Problem to work on | With both ends included, repeat exactly the lines of the entries below from the one containing "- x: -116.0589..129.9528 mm" down to the one containing "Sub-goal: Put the", and no others.
----- Material to process -----
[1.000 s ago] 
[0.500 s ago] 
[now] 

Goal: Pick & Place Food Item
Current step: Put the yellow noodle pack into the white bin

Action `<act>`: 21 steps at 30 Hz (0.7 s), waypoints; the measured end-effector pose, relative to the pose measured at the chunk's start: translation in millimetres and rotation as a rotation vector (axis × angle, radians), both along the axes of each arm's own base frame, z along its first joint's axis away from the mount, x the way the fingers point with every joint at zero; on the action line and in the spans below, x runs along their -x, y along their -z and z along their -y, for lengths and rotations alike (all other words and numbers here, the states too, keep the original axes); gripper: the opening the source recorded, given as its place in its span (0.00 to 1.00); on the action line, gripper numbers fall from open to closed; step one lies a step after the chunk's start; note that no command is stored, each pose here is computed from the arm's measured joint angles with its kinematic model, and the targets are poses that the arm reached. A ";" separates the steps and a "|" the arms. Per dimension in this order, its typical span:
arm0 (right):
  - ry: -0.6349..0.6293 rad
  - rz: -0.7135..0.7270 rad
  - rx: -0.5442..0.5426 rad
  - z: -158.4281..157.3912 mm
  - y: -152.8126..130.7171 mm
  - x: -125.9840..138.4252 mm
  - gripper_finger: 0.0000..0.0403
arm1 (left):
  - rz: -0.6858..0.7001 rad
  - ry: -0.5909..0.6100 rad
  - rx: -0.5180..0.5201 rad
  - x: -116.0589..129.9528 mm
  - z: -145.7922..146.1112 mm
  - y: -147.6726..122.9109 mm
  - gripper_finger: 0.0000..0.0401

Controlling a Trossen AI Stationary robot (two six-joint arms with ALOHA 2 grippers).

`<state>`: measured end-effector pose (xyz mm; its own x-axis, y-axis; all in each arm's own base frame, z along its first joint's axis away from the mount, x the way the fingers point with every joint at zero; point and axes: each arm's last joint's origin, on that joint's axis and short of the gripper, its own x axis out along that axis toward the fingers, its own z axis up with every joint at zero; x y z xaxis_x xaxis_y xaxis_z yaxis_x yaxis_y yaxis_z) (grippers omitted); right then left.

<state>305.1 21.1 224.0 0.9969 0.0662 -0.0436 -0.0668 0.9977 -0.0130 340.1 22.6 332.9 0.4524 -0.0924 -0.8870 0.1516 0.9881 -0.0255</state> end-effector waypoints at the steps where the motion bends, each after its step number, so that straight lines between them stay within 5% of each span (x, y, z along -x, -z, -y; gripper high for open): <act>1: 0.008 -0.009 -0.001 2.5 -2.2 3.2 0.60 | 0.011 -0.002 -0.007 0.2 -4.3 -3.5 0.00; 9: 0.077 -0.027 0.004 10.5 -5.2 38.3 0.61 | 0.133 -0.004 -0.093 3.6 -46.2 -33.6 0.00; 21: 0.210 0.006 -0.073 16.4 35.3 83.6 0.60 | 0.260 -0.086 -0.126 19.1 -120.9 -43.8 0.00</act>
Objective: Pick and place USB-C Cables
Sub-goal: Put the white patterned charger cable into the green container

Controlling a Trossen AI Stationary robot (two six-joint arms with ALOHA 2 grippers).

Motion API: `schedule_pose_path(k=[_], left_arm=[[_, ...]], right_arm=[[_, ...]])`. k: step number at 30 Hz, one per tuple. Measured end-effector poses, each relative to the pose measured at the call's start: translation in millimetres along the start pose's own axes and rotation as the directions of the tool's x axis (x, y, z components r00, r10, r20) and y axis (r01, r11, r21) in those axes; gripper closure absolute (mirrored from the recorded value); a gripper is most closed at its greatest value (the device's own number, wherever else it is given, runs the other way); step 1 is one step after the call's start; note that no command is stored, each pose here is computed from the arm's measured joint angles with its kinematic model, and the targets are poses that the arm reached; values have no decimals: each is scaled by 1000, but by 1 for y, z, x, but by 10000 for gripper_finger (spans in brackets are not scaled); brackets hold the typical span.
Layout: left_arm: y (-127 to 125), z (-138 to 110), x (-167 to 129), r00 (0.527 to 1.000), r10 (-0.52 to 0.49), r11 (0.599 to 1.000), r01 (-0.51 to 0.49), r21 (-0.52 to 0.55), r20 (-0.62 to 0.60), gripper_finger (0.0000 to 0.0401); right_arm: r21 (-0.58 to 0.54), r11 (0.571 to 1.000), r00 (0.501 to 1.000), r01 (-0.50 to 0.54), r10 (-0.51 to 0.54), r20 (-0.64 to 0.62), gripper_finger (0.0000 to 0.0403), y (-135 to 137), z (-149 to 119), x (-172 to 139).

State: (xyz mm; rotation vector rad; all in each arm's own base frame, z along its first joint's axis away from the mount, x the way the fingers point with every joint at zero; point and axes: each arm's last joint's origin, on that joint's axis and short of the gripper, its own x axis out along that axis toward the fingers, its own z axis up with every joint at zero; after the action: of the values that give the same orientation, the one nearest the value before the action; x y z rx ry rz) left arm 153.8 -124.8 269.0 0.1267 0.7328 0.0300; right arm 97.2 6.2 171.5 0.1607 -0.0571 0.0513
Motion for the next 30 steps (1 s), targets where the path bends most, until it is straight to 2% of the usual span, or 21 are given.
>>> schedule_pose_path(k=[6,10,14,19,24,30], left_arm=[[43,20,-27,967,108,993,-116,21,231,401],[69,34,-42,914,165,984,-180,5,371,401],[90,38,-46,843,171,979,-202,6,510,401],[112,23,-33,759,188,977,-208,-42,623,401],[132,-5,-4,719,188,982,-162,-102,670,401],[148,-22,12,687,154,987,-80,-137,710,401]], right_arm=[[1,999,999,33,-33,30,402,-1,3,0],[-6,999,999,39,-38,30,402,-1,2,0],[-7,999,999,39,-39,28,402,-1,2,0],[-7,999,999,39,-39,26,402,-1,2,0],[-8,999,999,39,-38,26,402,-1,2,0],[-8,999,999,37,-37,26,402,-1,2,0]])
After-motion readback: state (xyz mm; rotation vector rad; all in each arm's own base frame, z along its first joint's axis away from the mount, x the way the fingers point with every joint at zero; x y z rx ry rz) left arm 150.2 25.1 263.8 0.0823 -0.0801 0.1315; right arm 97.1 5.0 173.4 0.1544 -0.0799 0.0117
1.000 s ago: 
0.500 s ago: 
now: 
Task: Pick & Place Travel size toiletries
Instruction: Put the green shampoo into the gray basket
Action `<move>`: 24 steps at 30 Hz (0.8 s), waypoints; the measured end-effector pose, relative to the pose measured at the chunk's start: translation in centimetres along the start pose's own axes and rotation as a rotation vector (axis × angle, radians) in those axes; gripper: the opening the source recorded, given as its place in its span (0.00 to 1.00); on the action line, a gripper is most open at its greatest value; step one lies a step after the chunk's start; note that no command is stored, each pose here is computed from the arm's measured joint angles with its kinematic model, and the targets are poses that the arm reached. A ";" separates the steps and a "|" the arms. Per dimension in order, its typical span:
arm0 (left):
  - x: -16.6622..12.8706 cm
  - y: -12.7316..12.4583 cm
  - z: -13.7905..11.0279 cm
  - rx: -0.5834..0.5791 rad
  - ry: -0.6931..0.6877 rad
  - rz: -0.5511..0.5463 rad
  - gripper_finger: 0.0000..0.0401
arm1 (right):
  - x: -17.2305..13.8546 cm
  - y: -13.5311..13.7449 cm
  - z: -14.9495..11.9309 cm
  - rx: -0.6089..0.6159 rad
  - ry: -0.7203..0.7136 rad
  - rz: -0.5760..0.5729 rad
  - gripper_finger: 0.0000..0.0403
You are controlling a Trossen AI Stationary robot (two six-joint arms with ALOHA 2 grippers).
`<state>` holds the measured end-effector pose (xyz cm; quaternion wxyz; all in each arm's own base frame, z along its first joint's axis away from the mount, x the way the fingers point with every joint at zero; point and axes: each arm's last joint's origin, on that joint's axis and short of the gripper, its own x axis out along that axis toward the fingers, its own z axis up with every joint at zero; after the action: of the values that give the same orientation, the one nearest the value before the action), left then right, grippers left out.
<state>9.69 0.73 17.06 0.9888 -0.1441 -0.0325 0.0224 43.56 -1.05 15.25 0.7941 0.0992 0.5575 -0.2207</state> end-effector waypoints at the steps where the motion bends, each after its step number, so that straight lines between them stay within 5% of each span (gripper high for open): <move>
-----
Your solution |
  - x: -116.0589..129.9528 mm
  - z: -145.7922..146.1112 mm
  - y: -147.6726..122.9109 mm
  - gripper_finger: 0.0000..0.0401

Controlling a Trossen AI Stationary robot (two six-joint arms with ALOHA 2 grippers).

`<state>`: measured end-effector pose (xyz mm; its own x-axis, y-axis; all in each arm's own base frame, z along its first joint's axis away from the mount, x the way the fingers point with every joint at zero; point and axes: each arm's last joint's origin, on that joint's axis and short of the gripper, its own x axis out along that axis toward the fingers, its own z axis up with every joint at zero; x y z xaxis_x xaxis_y xaxis_z yaxis_x yaxis_y yaxis_z) (grippers omitted); right then left.

<state>305.1 21.1 224.0 0.9969 0.0662 -0.0436 -0.0668 0.9977 -0.0130 340.1 22.6 332.9 0.4524 -0.0924 -0.8870 0.1516 0.9881 -0.0255</state> end-effector waypoints at the steps where the motion bends, each after its step number, so that straight lines between them stay within 5% of each span (x, y, z along -x, -z, -y; gripper high for open): <act>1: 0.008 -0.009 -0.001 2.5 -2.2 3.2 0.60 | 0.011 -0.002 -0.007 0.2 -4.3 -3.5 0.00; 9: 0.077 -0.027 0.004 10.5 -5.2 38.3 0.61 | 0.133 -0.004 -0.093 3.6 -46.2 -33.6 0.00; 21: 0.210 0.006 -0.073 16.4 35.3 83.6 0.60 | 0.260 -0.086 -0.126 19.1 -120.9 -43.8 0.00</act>
Objective: Pick and place USB-C Cables
Sub-goal: Put the white patterned charger cable into the green container

There is nothing further to add to the answer.